From my personal perspective it is not a surprise that drawdown products have yet to adapt. Historically, they were the solution for sophisticated and high net-worth individuals,who were happy to pay an IFA to manage the accumulation and decumulation strategy for them. As a result, they were relatively expensive both to manage professionally, and with respect to the often more sophisticated investment solutions that sat behind them.

It is naïve to assume that now that the market is not just for the high net-worth, the solution is as simple as to expect all providers to just offer decumulation with virtually no additional costs. A different model is now needed which enables the flexibilities, but at a workable cost.

It is also wrong to assume that providers should be able to offer defined benefit transfers on a zero cost basis – and immediately – as there are costs that should not be borne by the scheme and risk management implications.

However, for defined contribution schemes the costs should be minimal and there should be no reason why a transfer cannot be sorted within days – subject to appropriate checks for fraud/ liberation scams.

Contrary to what some commentators are calling for, I do not think providers have to offer decumulation. It has been reported that the secretary of state for work and pensions, Iain Duncan Smith, said the government was prepared to “name and shame” firms putting up barriers to access.

While I think the phraseology of his comment was a little harsh, I completely support the fact that a provider must make it clear that all they are offering is accumulation, and there must be a very transparent set of charges, the bases of which are universally accepted, such that it allows people to compare those providers that offer only accumulation, or accumulation and decumulation.

Carte blanche imposition of charges is also likely to be unworkable, especially for people who are currently invested in illiquid funds. But this is one area that the FCA may need to review. Consumer champion Which? recently found examples of pension companies which were charging as much as 2.76 per cent a year to make regular withdrawals. However, these charges are insignificant compared to some exit penalties on certain funds.
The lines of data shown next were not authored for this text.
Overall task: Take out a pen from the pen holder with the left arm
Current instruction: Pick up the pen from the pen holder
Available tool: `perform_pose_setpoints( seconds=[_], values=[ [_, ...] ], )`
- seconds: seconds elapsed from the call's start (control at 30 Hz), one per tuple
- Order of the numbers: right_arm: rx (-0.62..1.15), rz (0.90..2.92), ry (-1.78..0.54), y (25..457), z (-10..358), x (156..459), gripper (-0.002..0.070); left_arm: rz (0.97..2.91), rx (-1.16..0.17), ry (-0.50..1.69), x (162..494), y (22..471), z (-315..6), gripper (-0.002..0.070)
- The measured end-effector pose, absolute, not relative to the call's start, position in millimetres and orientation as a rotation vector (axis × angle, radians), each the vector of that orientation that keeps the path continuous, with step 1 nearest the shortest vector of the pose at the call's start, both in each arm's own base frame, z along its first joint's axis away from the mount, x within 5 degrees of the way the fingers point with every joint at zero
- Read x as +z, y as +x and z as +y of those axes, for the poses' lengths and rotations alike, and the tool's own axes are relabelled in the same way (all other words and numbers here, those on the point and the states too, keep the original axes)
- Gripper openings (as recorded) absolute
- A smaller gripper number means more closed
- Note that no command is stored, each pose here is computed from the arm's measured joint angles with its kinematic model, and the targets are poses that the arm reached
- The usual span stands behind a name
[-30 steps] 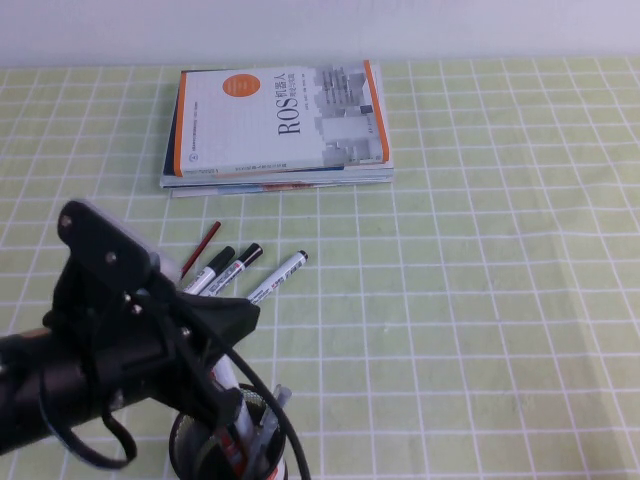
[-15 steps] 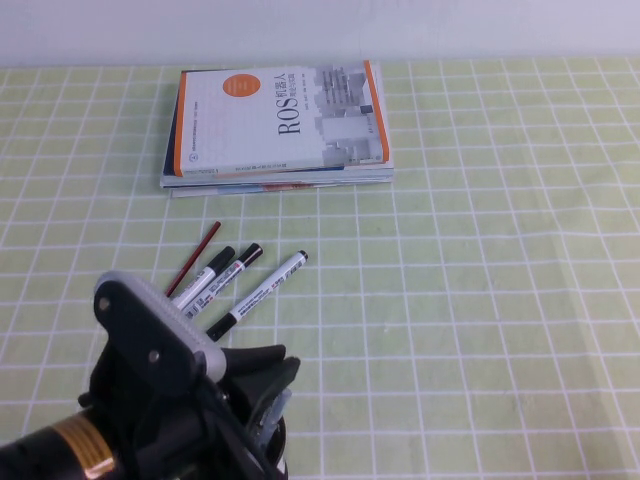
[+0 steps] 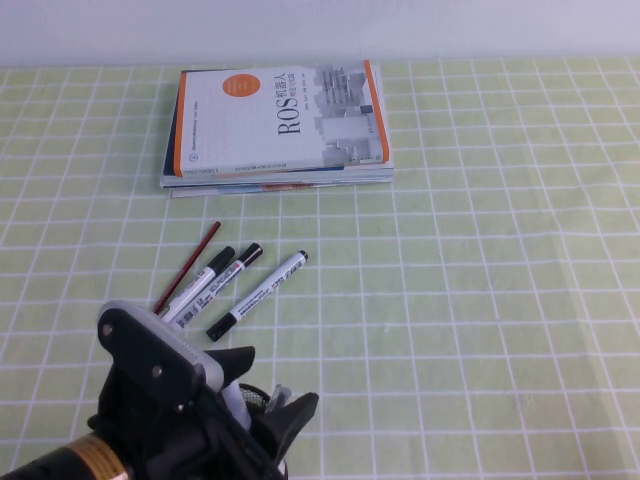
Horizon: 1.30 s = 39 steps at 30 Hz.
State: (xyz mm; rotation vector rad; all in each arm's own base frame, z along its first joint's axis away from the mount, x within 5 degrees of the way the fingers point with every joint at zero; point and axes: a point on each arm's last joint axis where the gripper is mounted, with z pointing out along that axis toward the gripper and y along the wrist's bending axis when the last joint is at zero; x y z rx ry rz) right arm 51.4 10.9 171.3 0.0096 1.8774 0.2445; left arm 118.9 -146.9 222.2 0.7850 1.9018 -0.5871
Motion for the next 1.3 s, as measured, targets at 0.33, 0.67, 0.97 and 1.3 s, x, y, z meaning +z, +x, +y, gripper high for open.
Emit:
perform_pose_setpoints(
  seconds=[0.33,0.67,0.97,1.3],
  values=[
    [0.244,1.877,0.010,51.4,10.9,171.3,-0.0013,1.841,-0.552,0.766,217.8,129.1,-154.6,0.0523],
    [0.244,1.877,0.010,51.4,10.9,171.3,-0.0013,1.847,-0.502,0.786,205.2,136.9,-161.3,0.0522],
    [0.244,1.877,0.010,51.4,10.9,171.3,-0.0012,1.861,-0.496,0.783,201.4,138.5,-162.6,0.0473],
    [0.244,1.877,0.010,51.4,10.9,171.3,-0.0013,1.861,-0.488,0.806,199.1,138.7,-163.8,0.0344]
  ],
)
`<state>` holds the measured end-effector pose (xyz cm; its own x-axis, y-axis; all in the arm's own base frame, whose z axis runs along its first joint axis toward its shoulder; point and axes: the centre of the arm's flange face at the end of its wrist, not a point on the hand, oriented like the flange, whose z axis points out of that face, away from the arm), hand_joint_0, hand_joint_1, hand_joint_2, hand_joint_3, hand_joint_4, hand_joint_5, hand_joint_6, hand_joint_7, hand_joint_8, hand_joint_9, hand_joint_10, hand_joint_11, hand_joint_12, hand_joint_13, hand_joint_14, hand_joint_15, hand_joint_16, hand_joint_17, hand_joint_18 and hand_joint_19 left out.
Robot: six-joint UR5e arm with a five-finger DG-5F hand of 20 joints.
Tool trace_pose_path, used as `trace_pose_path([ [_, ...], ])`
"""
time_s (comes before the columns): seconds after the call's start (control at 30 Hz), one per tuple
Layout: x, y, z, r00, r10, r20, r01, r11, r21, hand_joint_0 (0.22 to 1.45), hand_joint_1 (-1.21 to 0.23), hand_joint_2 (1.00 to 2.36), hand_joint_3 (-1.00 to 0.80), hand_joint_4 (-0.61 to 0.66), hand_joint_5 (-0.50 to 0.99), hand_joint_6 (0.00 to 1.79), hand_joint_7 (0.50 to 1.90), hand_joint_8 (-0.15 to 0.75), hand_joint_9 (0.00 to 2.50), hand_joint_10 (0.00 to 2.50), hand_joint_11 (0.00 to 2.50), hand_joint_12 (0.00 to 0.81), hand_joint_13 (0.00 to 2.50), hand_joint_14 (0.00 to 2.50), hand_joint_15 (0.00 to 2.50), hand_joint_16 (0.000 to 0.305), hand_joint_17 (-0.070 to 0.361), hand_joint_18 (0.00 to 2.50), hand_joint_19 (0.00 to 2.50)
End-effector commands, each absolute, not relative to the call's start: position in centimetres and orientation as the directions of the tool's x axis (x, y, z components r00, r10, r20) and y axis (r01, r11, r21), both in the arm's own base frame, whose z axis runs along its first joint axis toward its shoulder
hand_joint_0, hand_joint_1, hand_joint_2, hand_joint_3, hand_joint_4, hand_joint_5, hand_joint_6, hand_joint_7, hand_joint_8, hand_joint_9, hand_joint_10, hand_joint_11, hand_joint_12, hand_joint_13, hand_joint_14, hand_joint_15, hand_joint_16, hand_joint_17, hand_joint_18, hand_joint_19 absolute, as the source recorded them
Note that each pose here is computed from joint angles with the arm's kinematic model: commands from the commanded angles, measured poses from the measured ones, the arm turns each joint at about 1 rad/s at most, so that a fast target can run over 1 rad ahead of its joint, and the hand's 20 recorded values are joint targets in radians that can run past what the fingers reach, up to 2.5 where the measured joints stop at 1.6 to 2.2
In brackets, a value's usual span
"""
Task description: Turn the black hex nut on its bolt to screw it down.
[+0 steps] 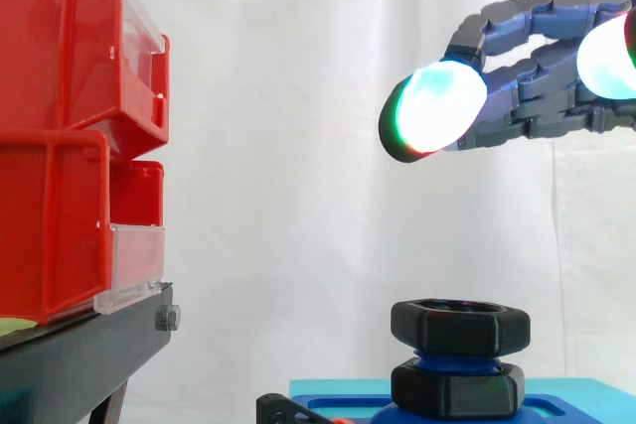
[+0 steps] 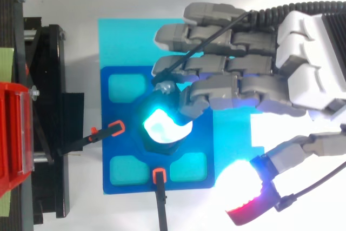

One of my biggest concerns is small-pot pensioners, especially as we, as a business, have always tried to support their needs. As the majority of pensioners have pots of less than £30,000, it would be perverse if one of the key reasons for the new pension flexibilities was effectively prevented because most providers failed to offer this option.

I find the approach a little perverse when one of the biggest financial transactions that anyone will ever make, being the purchase of their home, has uncapped estate agents’ fees which all too often bear no resemblance to the costs incurred.

The good news is, at least initially, there seems to be a lot of competition in the drawdown market, which should help to drive down charges. However, we are also seeing areas of concern, such as unnecessary delays and charges from providers associated with transferring pensions, a lack of transparency and regulatory concerns.

What is clear, however, is that the pensions industry needs to improve its ability to service people with decumulation in a much more effective manner, as their legacy systems currently block some people from the new freedoms. The industry must embrace technology in order to improve efficiencies.

Jamie Smith-Thompson is managing director of Portal Financial

Key points

We live in a world where the immediate government reaction when the financial services industry fails to offer what it deems reasonable, is to introduce charge caps.

Competition should ensure that the market works efficiently.

It is not a surprise that drawdown products have yet to adapt.